[GIVEN DATA]

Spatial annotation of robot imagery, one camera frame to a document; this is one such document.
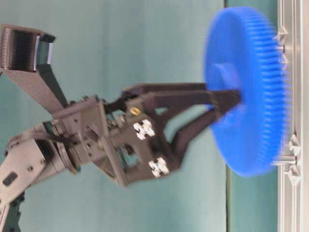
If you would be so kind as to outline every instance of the robotic arm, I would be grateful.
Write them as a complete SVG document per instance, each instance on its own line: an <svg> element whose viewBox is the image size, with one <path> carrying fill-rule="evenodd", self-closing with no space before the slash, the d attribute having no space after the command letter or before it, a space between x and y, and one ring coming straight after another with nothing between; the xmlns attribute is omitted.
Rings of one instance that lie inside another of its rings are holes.
<svg viewBox="0 0 309 232"><path fill-rule="evenodd" d="M39 30L1 28L0 71L53 119L9 139L4 149L0 231L18 229L28 187L63 170L76 174L92 162L121 186L169 175L180 168L190 141L240 102L238 90L211 91L205 83L140 84L112 103L97 96L67 102L50 66L54 39ZM178 129L169 143L168 121L197 104L211 109Z"/></svg>

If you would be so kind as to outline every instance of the blue gear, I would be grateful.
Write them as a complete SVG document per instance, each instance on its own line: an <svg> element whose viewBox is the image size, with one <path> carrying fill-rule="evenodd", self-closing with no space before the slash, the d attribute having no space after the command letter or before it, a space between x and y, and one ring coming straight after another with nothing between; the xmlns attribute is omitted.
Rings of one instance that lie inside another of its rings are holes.
<svg viewBox="0 0 309 232"><path fill-rule="evenodd" d="M284 140L288 95L274 37L271 24L250 7L222 10L209 32L207 88L241 94L241 104L211 128L227 165L241 176L268 172Z"/></svg>

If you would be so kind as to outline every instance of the aluminum frame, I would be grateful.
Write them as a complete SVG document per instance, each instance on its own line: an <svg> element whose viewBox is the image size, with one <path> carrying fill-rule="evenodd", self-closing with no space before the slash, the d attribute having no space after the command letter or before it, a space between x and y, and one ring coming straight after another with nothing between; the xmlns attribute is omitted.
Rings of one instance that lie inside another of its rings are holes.
<svg viewBox="0 0 309 232"><path fill-rule="evenodd" d="M291 140L282 154L295 165L278 168L278 232L309 231L309 1L278 0L278 39L284 47L285 71L293 82Z"/></svg>

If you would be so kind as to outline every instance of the screw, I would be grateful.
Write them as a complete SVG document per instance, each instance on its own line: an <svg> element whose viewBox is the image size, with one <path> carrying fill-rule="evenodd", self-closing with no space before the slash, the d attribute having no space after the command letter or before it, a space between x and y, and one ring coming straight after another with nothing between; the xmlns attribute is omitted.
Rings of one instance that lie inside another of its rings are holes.
<svg viewBox="0 0 309 232"><path fill-rule="evenodd" d="M32 171L33 171L33 167L32 167L32 166L29 166L29 167L27 168L27 170L28 170L28 172L32 172Z"/></svg>
<svg viewBox="0 0 309 232"><path fill-rule="evenodd" d="M130 111L131 111L131 113L134 114L135 116L138 116L138 115L141 114L140 109L139 109L139 108L136 108L136 107L132 107Z"/></svg>

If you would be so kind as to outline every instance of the green background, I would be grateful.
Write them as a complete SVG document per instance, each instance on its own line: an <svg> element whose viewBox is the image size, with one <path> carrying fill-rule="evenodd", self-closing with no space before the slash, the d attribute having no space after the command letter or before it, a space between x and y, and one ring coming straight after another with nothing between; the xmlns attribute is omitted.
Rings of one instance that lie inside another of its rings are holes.
<svg viewBox="0 0 309 232"><path fill-rule="evenodd" d="M224 4L256 7L276 25L276 0L1 0L0 23L57 37L52 66L68 100L98 94L111 101L139 82L201 81L207 28ZM168 137L201 110L178 117ZM0 78L0 147L50 119ZM226 220L231 232L275 232L277 172L244 179L226 170L208 130L171 177L123 189L89 164L28 189L21 210L24 232L225 232Z"/></svg>

[ABOUT THIS TASK]
If a record above holds a picture, leave the picture out and write out everything else exactly.

[TASK ANSWER]
Spatial annotation of robot imagery, one camera frame to a document; this is one such document.
If you would be so kind as to outline every instance of the robotic arm, I would be grateful.
Write them as a complete SVG document per instance, each instance on its own line: an <svg> element whose viewBox is the image size, with one <path> carrying fill-rule="evenodd", self-closing with no space before the slash, the d attribute having no space after the command letter or before it, a space between x and y, and one ring coming straight after another with nothing between; the xmlns attribute is omitted.
Rings of one instance that lie inside another of its rings are holes.
<svg viewBox="0 0 309 232"><path fill-rule="evenodd" d="M39 30L1 28L0 71L53 119L9 139L4 149L0 231L18 229L28 187L63 170L76 174L92 162L121 186L169 175L180 168L190 141L240 102L238 90L211 91L205 83L140 84L112 103L97 96L67 102L50 66L54 39ZM178 129L169 143L168 121L197 104L211 109Z"/></svg>

If you would be so kind as to outline every instance of the blue gear, I would be grateful.
Write them as a complete SVG document per instance, each instance on its own line: an <svg> element whose viewBox is the image size, with one <path> carrying fill-rule="evenodd", self-closing with no space before the slash, the d attribute having no space after the command letter or before it, a space between x and y, and one ring coming straight after another with nothing between; the xmlns attribute is omitted.
Rings of one instance that lie inside another of its rings are holes.
<svg viewBox="0 0 309 232"><path fill-rule="evenodd" d="M284 140L288 95L274 37L271 24L250 7L222 10L209 32L207 88L241 94L241 104L211 128L227 165L241 176L268 172Z"/></svg>

If you would be so kind as to outline every instance of the aluminum frame, I would be grateful.
Write them as a complete SVG document per instance, each instance on its own line: an <svg> element whose viewBox is the image size, with one <path> carrying fill-rule="evenodd", self-closing with no space before the slash, the d attribute having no space after the command letter or before it, a space between x and y, and one ring coming straight after another with nothing between; the xmlns attribute is omitted.
Rings of one instance that lie inside another of its rings are holes.
<svg viewBox="0 0 309 232"><path fill-rule="evenodd" d="M291 140L282 154L295 165L278 168L278 232L309 231L309 1L278 0L278 39L284 47L285 71L293 82Z"/></svg>

If you would be so kind as to outline every instance of the screw, I would be grateful.
Write them as a complete SVG document per instance, each instance on its own line: an <svg> element whose viewBox is the image size, with one <path> carrying fill-rule="evenodd", self-closing with no space before the slash, the d attribute having no space after the command letter or before it, a space between x and y, and one ring coming straight after another with nothing between; the xmlns attribute is omitted.
Rings of one instance that lie inside another of its rings are holes.
<svg viewBox="0 0 309 232"><path fill-rule="evenodd" d="M32 171L33 171L33 167L32 167L32 166L29 166L29 167L27 168L27 170L28 170L28 172L32 172Z"/></svg>
<svg viewBox="0 0 309 232"><path fill-rule="evenodd" d="M130 111L131 111L131 113L134 114L135 116L138 116L138 115L141 114L140 109L139 109L139 108L136 108L136 107L132 107Z"/></svg>

If you would be so kind as to outline every instance of the green background, I would be grateful.
Write them as a complete SVG document per instance, each instance on its own line: an <svg> element whose viewBox is the image size, with one <path> carrying fill-rule="evenodd", self-closing with no space before the slash, the d attribute having no space after the command letter or before it, a space between x and y, and one ring coming straight after another with nothing between; the xmlns attribute is omitted.
Rings of one instance that lie inside another of its rings are holes.
<svg viewBox="0 0 309 232"><path fill-rule="evenodd" d="M224 4L256 7L276 25L276 0L1 0L0 23L57 37L52 66L68 100L98 94L111 101L139 82L201 81L207 28ZM168 137L201 110L178 117ZM0 78L0 147L50 119ZM226 220L231 232L275 232L277 172L244 179L226 170L208 130L171 177L123 189L89 164L28 189L21 210L24 232L225 232Z"/></svg>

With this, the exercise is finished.